3. Avoid rich creams and use a light moisturiser such as hyaluronic acid
Your daily skincare regime is crucial, since the wrong products can be the sole cause for flare-ups. It can be very tricky for rosacea sufferers to find the perfect skincare regime for their skin (and in my experience most high street brands get it wrong!), as they may feel temporary relief from rich, soothing skincare, which however is contraindicated, as it will flare up the condition shortly after.
That’s because most rosacea patients report that they suffer with “dry, sensitive skin” that at times feels tight and uncomfortable and is often reactive. With this in mind, sufferers attempt to soothe their skin with rich creams or oils which then, however, aggravate rosacea breakouts.
The reason is that perceived “dry skin” in rosacea is not true dryness, but a sign of micro-inflammation in the skin. That’s why it’s crucial to treat the micro-inflammation of rosacea with anti-inflammatory prescription creams rather than ‘numbing’ the sensation by plastering on rich skincare. Treating the micro-inflammation will also lessen the perceived need for heavy moisturisers, a win-win situation.
In the meantime, adding a light-weight hyaluronic acid serum is more suitable to help counteract the cold weather, compared to over-moisturising with heavy emollients, which will not do rosacea skin any favours and may leave you more breakout prone over the holidays.
4. Use a gentle cleanser and avoid harsh cloths
Daily cleansing with a rosacea suitable cleanser is of utmost importance, so even if you are coming home late after a Christmas party, make sure to remove your makeup and cleanse your face properly. Falling into bed without cleansing your face is an absolute no-no for any rosacea sufferer! Cleansing wipes also a no-go for rosacea. My recommendation is to use a gentle, yet pore-cleansing facial gel cleanser. Needless to say, that mesh sponges, abrasive scrubs and woven cloths should be avoided as they may aggravate the problem.
While cleansing is crucial to your daily skincare routine, toners aren’t strictly necessary though, so you can save time on skipping the toner after a late night out.
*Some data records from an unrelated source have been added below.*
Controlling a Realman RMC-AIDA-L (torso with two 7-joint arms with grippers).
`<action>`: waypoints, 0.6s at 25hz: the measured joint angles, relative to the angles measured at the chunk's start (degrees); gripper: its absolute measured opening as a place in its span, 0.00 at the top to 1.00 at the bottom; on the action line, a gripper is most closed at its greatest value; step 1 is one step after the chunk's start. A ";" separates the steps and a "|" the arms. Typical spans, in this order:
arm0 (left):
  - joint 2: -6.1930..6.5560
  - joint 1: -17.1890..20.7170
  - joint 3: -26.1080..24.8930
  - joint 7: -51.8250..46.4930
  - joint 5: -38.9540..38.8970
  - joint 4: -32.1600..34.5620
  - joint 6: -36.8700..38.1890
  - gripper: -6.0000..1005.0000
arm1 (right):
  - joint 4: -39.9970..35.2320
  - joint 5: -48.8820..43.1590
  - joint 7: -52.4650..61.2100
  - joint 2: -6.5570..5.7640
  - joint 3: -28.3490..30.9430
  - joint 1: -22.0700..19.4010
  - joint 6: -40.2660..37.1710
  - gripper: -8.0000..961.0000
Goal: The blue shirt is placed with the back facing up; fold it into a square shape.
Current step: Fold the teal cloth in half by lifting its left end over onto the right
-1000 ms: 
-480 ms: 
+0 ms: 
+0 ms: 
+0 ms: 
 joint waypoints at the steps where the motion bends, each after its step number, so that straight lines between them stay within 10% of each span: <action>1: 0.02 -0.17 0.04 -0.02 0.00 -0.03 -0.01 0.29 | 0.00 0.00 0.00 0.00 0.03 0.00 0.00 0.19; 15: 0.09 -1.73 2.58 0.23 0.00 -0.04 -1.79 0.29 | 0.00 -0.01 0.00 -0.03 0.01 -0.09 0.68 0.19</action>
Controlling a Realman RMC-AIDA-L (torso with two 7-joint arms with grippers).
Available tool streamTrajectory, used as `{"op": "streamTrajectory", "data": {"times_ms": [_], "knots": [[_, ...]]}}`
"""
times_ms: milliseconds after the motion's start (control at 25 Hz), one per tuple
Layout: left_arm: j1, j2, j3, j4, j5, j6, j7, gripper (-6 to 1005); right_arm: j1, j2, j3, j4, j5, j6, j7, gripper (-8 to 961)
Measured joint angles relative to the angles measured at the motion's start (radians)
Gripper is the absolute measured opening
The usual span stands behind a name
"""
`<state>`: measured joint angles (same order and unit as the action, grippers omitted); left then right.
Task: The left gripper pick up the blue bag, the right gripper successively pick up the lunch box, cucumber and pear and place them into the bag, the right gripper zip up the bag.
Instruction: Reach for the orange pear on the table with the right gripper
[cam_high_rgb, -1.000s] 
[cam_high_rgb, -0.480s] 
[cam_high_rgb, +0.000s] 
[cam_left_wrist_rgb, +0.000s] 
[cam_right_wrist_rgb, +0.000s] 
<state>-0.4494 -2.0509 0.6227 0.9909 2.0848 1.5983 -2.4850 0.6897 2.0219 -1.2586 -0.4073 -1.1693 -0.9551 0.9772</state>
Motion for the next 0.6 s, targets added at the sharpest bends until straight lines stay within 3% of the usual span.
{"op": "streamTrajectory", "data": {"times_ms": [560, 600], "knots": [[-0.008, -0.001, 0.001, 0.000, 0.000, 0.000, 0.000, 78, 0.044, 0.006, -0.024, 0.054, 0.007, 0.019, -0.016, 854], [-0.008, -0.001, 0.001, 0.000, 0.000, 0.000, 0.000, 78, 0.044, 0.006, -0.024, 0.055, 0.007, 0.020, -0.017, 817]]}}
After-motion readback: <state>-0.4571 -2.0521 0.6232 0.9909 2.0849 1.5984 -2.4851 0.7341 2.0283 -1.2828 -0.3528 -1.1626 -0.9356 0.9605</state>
5. Book a gentle lymphatic drainage facial
Rosacea-prone skin often suffers with impaired lymphatic drainage, which can lead to a puffy appearance and over time to thickened skin. A gentle lymphatic drainage massage encourages lymph to flow more easily and do the job of carrying away toxins and excess fluid better. It thus reduces fluid retention, ‘de-puffs’ the face and is overall very useful in rosacea skin.
Lymphatic drainage massage is integral to a dermatology grade rosacea facial, so one of these prior to Christmas can be very beneficial. However, please avoid any high street and spa facials, as using the wrong products will inevitably flare up your rosacea.
6. Take collagen and fish oil supplements
A good collagen supplement (ideally 10g bovine collagen per day such as Dermacoll £24.26) and an omega-3 containing fish oil can also help with dry winter skin without having to overload the skin with overly heavy skincare and is a great addition for rosacea sufferers in December.
7. Avoid long hot baths and showers
After a brisk walk home in the freezing cold, it’s tempting to jump straight into a steaming hot bath, but this may not be the best choice for rosacea sufferers, as it may leave your skin red and flushed. Instead, baths and showers should be kept as short as possible and water should ideally be warm rather than hot.